Monica Lewinsky calls out misogynistic ‘circus’ around Amber Heard: ‘We are all guilty’
Monica Lewinsky has weighed in on the misogyny directed at Amber Heard during her defamation trial with Johnny Depp: “We are all guilty.”
On Wednesday (1 June), a jury sided largely with Depp in his defamation lawsuit against Heard over a 2018 op-ed in which she discussed being a victim of abuse, although the court also ruled in favour of one claim in Heard’s countersuit against Depp.
Lewinsky, a contributing editor for Vanity Fair, wrote an op-ed before the jury came to their verdict, insisting that whoever won, “we are all guilty”.
She began: “Unless you’re a troglodyte, you’ve been exposed to something about the Depp v Heard trial in the past few weeks. Like many, I have averted my eyes — with guilty fascination — even as I’ve kept track of the defamation conflagration.
“As we all do nowadays, we watch or we read or we media-graze about these private turned public spectacles in bits and bytes, fearing that the sheer rancor and vulgarity might leave a kind of virtual stench — or, in my case, worrying that prolonged viewing might be triggering. (Don’t know what I’m talking about? Google: 1998.)”
Lewinsky was a 22-year-old White House intern when she had an affair with then-president Bill Clinton, but after the scandal went public, she was hounded, demonised and slut-shamed by the media.
In her op-ed, Lewinsky discussed the misogynistic memes and social media posts about Heard that circulated online for the entirety of the seven-week trial.
“I wasn’t surprised that the memes about Amber Heard far outnumbered those about Johnny Depp,” she wrote.
“I wasn’t surprised that the cruel and vitriolic discourse was predominantly aimed at the woman.”
Monica Lewinsky thinks the reaction to the case has caused ‘cultural collateral damage’
The public obsession with the “legal spectacle” of the case not only impacted those involved, said Monica Lewinsky, but everyone.
She wrote: “[It] would be sad enough if it just impacted the personal lives of Depp, Heard, and their loved ones. It would be sad enough even if we just considered how it has impacted domestic violence survivors or those who have sought strength in the #MeToo movement.
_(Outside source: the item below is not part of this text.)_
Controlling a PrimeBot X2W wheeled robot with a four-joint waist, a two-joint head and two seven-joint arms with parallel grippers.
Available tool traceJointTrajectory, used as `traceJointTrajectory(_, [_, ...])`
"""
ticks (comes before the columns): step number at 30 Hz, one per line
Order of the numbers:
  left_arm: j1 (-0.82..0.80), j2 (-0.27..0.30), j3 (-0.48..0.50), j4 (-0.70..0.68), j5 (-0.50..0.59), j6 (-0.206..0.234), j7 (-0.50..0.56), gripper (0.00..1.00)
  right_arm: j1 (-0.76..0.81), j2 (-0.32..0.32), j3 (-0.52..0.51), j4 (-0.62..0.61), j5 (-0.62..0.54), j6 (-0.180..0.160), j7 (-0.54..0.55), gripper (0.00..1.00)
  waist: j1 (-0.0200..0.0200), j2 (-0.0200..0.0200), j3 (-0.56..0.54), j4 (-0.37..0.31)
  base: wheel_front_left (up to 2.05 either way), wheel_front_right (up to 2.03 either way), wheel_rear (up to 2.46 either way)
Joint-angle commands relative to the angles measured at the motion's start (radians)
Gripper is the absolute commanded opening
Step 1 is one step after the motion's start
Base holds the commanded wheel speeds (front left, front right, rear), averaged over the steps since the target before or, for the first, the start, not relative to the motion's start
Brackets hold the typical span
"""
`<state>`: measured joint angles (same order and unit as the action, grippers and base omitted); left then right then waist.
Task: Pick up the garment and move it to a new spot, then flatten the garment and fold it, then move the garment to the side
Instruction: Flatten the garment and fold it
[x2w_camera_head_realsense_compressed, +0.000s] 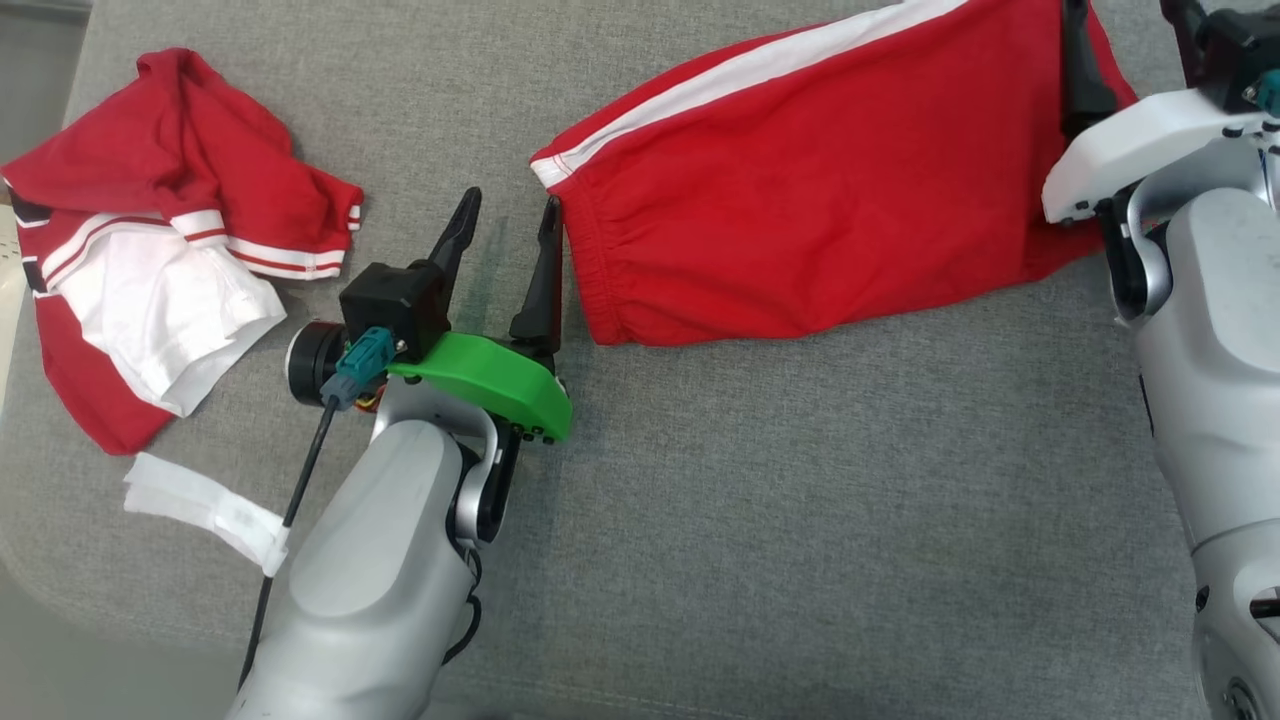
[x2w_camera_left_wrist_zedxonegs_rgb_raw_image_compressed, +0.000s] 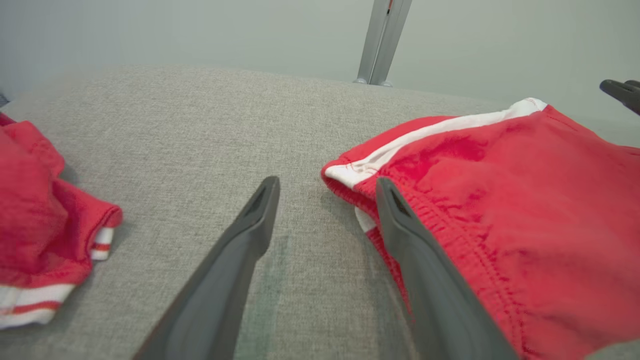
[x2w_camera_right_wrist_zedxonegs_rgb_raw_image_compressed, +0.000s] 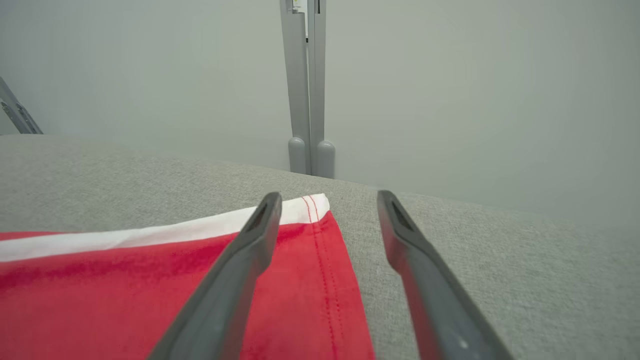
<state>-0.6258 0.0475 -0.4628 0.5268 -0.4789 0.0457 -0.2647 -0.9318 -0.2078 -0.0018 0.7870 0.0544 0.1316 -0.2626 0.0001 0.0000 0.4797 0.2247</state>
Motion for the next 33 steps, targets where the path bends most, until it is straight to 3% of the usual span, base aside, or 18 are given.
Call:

“However, it’s the larger implications for our culture that concern me the most: the ways we have stoked the flames of misogyny and, separately, the celebrity circus.
“It’s not just the two individuals and how you feel about them or this situation; it’s the cultural collateral damage.”
She said that society was “drenched in the taint of the dirt and aggression of the social media wars”, and that the Depp v Heard defamation case was an example of “the ever-expanding, ever-demanding search for schadenfreude and titillation”.
Lewinsky added: “No matter whom the jury’s verdict favours… we are guilty.